(Collected data)
+-------+
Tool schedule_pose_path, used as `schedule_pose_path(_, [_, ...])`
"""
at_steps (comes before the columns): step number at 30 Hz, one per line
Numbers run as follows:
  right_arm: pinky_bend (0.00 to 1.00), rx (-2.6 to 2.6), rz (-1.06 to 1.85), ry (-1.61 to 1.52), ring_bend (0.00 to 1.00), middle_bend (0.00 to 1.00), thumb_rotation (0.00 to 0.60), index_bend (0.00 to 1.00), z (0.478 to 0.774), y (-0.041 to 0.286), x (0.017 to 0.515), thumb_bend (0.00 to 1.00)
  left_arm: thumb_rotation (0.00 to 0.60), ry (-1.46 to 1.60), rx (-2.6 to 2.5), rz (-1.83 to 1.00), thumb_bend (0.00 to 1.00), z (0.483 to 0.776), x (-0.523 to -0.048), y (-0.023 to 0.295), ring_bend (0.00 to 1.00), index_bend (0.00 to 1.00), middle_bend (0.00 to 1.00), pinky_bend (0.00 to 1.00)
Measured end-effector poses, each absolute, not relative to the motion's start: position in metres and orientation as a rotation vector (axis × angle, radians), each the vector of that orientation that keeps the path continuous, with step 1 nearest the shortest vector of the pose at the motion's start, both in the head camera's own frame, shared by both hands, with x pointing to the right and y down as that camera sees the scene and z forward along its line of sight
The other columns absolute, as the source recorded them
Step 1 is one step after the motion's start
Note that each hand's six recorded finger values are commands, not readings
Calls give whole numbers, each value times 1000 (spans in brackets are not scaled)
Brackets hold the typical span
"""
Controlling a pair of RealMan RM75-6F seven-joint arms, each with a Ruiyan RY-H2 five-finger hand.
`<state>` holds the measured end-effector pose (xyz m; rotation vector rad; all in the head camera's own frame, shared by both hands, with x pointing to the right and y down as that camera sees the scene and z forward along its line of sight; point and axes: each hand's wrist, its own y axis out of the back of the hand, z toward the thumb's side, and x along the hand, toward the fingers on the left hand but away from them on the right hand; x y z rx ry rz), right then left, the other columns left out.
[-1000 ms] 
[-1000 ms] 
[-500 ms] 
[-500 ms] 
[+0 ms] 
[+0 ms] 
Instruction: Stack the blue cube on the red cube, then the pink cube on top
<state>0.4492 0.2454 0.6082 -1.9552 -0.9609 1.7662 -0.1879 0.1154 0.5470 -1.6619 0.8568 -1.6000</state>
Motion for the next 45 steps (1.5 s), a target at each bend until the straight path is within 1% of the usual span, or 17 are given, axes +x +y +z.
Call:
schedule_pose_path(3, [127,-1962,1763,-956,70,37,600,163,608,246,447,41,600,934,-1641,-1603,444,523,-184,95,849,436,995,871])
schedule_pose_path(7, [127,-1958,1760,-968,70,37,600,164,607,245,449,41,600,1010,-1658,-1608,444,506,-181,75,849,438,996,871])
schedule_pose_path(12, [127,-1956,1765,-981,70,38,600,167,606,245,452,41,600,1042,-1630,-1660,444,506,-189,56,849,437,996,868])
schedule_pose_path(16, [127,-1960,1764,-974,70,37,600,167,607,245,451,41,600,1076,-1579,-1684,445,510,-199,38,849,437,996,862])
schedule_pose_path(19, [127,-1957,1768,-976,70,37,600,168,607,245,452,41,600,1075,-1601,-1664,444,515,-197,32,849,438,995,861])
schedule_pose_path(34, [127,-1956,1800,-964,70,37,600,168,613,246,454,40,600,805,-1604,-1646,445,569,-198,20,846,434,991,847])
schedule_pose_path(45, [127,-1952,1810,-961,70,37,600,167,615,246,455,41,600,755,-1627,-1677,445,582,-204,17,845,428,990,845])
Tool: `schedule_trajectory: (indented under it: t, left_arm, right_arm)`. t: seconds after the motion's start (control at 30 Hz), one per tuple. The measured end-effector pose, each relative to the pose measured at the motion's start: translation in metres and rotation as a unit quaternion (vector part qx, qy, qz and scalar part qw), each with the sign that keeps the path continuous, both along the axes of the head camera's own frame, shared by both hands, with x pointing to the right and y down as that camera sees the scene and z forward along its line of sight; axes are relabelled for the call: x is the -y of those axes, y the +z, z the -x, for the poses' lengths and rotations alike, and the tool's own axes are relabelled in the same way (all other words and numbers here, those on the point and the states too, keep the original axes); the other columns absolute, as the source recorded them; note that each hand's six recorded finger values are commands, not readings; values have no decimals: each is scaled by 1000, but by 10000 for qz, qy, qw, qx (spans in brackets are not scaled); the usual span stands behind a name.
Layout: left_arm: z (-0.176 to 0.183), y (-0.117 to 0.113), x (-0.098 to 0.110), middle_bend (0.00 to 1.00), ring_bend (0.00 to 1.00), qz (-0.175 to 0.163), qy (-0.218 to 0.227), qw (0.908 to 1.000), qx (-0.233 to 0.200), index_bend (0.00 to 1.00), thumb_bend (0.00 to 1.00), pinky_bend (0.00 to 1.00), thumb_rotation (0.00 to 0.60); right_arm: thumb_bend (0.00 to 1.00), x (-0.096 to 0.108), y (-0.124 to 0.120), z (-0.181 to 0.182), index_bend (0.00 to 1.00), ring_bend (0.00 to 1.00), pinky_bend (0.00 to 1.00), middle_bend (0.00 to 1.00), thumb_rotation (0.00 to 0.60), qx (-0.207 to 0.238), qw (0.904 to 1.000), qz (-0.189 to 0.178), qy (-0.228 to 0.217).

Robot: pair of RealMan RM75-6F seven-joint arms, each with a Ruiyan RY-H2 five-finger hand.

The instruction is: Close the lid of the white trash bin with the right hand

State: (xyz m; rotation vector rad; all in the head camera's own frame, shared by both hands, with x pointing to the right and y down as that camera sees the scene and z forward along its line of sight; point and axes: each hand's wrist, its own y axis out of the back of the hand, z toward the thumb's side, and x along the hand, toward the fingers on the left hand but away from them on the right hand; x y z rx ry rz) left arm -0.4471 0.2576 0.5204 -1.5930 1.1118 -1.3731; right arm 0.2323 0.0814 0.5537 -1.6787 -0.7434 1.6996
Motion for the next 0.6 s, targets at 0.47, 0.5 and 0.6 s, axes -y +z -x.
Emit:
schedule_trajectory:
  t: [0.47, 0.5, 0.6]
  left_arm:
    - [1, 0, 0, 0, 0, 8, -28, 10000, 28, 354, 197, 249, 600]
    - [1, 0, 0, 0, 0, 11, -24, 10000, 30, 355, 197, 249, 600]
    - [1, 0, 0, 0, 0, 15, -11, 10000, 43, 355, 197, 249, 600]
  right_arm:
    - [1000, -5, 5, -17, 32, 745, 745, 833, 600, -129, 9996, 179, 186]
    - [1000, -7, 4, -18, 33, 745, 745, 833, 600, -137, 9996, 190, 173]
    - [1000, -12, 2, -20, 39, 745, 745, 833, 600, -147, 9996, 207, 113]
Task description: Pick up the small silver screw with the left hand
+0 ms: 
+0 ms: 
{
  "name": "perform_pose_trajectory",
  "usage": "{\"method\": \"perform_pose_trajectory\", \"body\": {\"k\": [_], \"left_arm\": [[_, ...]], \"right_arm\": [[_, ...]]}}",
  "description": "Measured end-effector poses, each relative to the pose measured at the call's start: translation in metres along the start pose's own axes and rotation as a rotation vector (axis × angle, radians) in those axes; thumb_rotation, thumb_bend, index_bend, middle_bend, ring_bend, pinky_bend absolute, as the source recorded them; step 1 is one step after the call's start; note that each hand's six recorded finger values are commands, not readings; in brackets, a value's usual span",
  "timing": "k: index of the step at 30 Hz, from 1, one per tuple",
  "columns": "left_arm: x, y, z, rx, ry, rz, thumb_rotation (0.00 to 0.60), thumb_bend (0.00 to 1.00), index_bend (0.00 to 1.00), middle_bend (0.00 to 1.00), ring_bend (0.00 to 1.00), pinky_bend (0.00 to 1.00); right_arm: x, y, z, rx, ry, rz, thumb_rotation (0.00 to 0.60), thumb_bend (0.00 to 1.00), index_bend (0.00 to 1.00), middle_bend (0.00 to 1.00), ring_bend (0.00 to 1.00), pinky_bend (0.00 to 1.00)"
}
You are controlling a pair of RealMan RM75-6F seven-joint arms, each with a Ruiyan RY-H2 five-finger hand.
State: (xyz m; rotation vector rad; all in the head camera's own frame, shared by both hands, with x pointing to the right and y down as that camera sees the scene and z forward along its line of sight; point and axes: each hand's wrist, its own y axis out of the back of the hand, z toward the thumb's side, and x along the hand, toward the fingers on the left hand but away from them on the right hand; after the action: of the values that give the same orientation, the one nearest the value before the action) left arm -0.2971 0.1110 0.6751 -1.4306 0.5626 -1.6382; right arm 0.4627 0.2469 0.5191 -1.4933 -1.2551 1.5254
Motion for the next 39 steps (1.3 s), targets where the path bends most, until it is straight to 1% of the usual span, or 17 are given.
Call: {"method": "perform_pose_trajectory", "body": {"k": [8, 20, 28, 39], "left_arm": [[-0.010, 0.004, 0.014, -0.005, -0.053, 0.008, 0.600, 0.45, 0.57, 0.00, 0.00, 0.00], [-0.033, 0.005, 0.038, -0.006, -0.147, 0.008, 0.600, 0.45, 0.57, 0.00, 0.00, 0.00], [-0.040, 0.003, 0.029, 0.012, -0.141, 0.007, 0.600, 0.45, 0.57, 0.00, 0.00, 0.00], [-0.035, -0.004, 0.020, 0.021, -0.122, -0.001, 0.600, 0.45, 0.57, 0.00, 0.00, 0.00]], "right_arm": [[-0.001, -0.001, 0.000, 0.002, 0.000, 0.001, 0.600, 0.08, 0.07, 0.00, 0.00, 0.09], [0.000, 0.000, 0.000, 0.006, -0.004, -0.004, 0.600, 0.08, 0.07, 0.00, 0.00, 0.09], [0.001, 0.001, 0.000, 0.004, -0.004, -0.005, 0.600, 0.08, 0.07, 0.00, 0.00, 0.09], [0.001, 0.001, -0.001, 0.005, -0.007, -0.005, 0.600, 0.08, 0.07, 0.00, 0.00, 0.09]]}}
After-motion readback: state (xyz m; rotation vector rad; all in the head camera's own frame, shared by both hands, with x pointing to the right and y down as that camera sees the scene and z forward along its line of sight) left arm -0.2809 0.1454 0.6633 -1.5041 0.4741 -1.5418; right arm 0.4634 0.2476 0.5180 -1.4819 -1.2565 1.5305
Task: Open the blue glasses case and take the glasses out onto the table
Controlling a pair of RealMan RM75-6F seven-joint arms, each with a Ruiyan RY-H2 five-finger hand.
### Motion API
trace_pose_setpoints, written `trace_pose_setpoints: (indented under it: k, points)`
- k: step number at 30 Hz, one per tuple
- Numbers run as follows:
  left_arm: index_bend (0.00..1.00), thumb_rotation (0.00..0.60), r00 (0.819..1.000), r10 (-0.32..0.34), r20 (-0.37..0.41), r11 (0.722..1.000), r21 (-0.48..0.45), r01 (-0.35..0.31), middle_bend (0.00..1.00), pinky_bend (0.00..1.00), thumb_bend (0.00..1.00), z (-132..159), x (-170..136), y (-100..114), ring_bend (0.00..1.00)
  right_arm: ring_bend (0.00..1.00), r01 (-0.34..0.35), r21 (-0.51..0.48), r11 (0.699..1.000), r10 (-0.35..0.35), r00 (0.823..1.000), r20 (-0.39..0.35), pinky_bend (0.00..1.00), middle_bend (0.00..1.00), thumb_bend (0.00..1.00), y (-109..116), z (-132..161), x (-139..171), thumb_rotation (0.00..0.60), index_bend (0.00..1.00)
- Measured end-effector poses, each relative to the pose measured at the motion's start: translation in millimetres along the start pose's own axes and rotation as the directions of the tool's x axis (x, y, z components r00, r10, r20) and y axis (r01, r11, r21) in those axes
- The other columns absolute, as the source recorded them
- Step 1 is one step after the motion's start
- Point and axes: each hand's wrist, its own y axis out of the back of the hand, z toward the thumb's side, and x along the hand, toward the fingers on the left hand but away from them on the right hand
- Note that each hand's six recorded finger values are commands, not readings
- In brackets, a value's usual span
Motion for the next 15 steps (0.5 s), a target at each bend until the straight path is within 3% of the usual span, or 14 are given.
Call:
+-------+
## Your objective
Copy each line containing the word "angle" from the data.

## Solution for this problem
Measured end-effector poses, each absolute, not relative to the motion's start: position in metres and orientation as a rotation vector (axis × angle, radians), each the vector of that orientation that keeps the path continuous, with step 1 nearest the shortest vector of the pose at the motion's start, both in the head camera's own frame, shared by both hands, with x pointing to the right and y down as that camera sees the scene and z forward along its line of sight
  "description": "Measured end-effector poses, each relative to the pose measured at the call's start: translation in metres along the start pose's own axes and rotation as a rotation vector (axis × angle, radians) in those axes; thumb_rotation, thumb_bend, index_bend, middle_bend, ring_bend, pinky_bend absolute, as the source recorded them; step 1 is one step after the call's start; note that each hand's six recorded finger values are commands, not readings; in brackets, a value's usual span",

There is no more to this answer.